Zardosht closes by recommending if your application does require unique indexes that you consider re-writing it so it doesn’t.


Not a mark against Fractal Tree(R) indexes but certainly a consideration in deciding to adopt technology using them.

Would be nice if this type of information could be passed along as more than sysadmin lore.

Like a plugin for your browser that at your request highlights products or technologies of interest and on mouse-over displays known limitations or bugs.

The sort of things that vendors loath to disclose.

TokuMX: High Performance for MongoDB

Friday, June 21st, 2013

TokuMX: High Performance for MongoDB

From the webpage:

TokuMXTM for MongoDB is here!

Tokutek, whose Fractal Tree® indexing technology has brought dramatic performance and scalability to MySQL and MariaDB users, now brings those same benefits to MongoDB users.
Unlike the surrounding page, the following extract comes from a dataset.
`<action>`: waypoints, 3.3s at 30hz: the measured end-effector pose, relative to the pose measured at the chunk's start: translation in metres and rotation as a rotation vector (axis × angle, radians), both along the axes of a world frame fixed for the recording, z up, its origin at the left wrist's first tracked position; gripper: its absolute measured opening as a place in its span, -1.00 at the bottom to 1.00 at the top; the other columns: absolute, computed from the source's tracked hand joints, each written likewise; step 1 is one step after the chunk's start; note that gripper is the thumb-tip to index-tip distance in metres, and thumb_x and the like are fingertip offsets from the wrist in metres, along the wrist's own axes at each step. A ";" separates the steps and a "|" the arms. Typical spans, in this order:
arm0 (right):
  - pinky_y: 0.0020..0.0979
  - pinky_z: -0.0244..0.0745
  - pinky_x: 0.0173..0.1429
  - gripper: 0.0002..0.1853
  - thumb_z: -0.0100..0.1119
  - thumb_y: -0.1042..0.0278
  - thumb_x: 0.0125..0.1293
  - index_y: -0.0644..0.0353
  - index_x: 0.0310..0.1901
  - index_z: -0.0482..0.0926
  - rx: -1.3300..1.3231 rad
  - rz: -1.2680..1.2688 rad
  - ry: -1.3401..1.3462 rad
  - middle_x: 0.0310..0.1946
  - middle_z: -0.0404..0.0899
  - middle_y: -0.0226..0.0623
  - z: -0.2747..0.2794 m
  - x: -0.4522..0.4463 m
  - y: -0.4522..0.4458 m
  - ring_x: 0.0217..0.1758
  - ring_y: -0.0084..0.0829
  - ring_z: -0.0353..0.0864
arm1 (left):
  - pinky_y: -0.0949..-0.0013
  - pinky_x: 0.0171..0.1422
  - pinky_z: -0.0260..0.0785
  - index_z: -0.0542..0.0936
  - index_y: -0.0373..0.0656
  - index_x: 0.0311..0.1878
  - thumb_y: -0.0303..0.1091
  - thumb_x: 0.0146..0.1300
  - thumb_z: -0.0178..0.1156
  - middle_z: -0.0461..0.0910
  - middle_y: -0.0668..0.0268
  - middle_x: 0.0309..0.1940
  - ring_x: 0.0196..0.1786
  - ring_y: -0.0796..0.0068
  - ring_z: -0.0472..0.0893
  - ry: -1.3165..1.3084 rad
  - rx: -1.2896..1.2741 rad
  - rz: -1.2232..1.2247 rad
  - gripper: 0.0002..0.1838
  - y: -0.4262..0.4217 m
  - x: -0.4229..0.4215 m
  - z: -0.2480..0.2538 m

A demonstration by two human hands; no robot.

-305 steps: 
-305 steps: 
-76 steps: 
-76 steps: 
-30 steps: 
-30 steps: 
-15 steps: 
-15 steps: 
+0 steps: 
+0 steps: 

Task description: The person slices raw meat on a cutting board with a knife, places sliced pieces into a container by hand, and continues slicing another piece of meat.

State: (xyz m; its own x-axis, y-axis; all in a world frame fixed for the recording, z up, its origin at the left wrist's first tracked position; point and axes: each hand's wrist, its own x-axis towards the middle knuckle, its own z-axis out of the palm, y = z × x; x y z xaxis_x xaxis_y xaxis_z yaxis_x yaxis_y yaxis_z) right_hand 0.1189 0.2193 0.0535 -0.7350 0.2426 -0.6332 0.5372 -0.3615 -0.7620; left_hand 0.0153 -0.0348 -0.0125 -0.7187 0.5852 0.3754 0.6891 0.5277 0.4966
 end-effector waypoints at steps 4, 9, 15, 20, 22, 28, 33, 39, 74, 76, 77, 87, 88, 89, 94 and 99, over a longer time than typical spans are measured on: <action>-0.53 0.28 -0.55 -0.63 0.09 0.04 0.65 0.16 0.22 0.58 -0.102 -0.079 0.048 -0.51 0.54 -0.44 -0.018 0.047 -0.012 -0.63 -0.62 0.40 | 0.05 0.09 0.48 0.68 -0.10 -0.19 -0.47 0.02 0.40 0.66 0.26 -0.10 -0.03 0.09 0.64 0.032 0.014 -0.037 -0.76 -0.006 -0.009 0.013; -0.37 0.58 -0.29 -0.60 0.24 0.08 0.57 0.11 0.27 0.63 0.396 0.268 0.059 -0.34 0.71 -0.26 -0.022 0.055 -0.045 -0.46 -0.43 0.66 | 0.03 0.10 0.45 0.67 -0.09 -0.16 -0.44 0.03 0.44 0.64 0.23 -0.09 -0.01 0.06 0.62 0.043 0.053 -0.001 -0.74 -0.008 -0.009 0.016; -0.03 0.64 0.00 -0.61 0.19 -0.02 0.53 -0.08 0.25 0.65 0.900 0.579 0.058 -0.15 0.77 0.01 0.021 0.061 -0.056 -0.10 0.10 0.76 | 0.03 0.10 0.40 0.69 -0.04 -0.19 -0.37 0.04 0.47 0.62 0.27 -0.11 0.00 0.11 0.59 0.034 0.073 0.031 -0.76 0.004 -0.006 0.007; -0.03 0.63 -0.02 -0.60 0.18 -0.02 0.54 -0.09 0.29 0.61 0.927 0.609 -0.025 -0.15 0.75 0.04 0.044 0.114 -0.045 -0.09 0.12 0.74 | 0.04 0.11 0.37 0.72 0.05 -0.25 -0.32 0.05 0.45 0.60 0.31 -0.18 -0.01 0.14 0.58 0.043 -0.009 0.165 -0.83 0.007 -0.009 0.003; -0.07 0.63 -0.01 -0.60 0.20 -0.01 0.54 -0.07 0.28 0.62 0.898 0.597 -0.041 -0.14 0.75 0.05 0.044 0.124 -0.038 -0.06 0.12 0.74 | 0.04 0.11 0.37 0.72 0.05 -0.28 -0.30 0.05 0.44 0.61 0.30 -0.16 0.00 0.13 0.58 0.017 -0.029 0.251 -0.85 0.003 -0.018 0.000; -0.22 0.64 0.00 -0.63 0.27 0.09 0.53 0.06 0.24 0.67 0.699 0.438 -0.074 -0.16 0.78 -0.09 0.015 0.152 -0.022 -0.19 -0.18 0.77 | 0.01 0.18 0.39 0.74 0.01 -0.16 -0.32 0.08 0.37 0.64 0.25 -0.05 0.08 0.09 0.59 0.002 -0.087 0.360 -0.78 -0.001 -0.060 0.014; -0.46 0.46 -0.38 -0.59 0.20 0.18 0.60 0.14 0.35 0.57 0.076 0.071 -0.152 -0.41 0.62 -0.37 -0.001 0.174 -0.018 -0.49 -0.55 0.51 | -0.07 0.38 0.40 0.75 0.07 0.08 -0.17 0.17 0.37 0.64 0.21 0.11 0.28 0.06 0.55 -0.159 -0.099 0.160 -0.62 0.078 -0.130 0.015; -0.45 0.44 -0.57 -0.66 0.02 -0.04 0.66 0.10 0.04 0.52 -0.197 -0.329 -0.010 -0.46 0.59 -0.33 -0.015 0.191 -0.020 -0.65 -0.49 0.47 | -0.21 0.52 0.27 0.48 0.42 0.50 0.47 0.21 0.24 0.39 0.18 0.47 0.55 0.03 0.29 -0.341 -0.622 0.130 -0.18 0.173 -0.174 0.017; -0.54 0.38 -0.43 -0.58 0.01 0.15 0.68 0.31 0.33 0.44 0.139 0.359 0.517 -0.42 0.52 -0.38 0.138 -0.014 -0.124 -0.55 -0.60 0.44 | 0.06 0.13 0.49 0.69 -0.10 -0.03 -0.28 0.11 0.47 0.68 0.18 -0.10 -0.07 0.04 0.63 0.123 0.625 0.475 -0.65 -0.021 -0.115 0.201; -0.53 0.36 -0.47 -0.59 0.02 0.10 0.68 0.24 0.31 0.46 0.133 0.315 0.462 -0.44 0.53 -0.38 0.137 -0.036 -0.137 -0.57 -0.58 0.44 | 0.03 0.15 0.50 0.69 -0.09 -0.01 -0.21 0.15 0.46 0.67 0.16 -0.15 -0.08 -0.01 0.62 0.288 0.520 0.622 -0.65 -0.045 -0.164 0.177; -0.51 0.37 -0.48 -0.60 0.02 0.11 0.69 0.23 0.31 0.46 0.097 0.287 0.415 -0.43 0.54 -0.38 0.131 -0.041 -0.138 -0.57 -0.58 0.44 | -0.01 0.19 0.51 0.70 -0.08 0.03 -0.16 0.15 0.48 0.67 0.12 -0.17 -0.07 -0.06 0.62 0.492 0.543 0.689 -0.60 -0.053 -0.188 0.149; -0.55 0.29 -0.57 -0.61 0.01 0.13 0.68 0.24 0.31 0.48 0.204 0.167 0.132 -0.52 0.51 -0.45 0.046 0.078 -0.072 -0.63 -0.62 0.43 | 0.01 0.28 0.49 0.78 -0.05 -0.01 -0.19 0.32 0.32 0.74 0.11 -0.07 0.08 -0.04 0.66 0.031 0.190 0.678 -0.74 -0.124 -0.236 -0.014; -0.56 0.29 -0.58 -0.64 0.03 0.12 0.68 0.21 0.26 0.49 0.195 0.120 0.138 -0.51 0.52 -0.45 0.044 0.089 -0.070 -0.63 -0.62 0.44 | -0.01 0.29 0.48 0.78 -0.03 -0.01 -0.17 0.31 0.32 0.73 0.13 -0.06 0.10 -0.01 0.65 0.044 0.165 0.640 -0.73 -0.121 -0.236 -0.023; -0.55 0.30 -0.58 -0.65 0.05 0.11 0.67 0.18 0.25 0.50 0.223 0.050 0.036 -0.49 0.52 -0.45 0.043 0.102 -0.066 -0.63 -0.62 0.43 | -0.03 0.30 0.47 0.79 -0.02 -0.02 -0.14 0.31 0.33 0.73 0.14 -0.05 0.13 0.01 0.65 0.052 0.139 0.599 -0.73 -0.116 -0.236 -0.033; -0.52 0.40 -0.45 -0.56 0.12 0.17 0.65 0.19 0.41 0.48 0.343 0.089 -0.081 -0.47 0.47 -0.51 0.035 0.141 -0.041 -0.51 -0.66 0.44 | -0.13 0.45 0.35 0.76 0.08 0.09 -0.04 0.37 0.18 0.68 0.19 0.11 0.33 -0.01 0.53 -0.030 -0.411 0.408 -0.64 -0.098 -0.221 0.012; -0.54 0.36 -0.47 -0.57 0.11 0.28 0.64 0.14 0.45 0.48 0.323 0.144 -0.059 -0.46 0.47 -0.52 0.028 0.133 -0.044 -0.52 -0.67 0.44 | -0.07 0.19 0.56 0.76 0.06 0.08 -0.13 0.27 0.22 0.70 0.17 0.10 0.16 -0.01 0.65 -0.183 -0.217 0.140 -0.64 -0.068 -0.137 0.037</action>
TokuMX is open source performance-enhancing software for MongoDB that make MongoDB more performant in large application with demanding requirements. In addition to replacing B-tree indexing with more modern technology, TokuMX adds transaction support, document-level locking for concurrent writes, and replication.

You have seen the performance specs on Fractal Tree indexing.

Now they are available for MongoDB!

Open Source TokuDB Resources

Saturday, April 27th, 2013

Open Source TokuDB Resources

A quick summary of the Tokutek repositories at Github and pointers to Google groups for discussion of TokuDB.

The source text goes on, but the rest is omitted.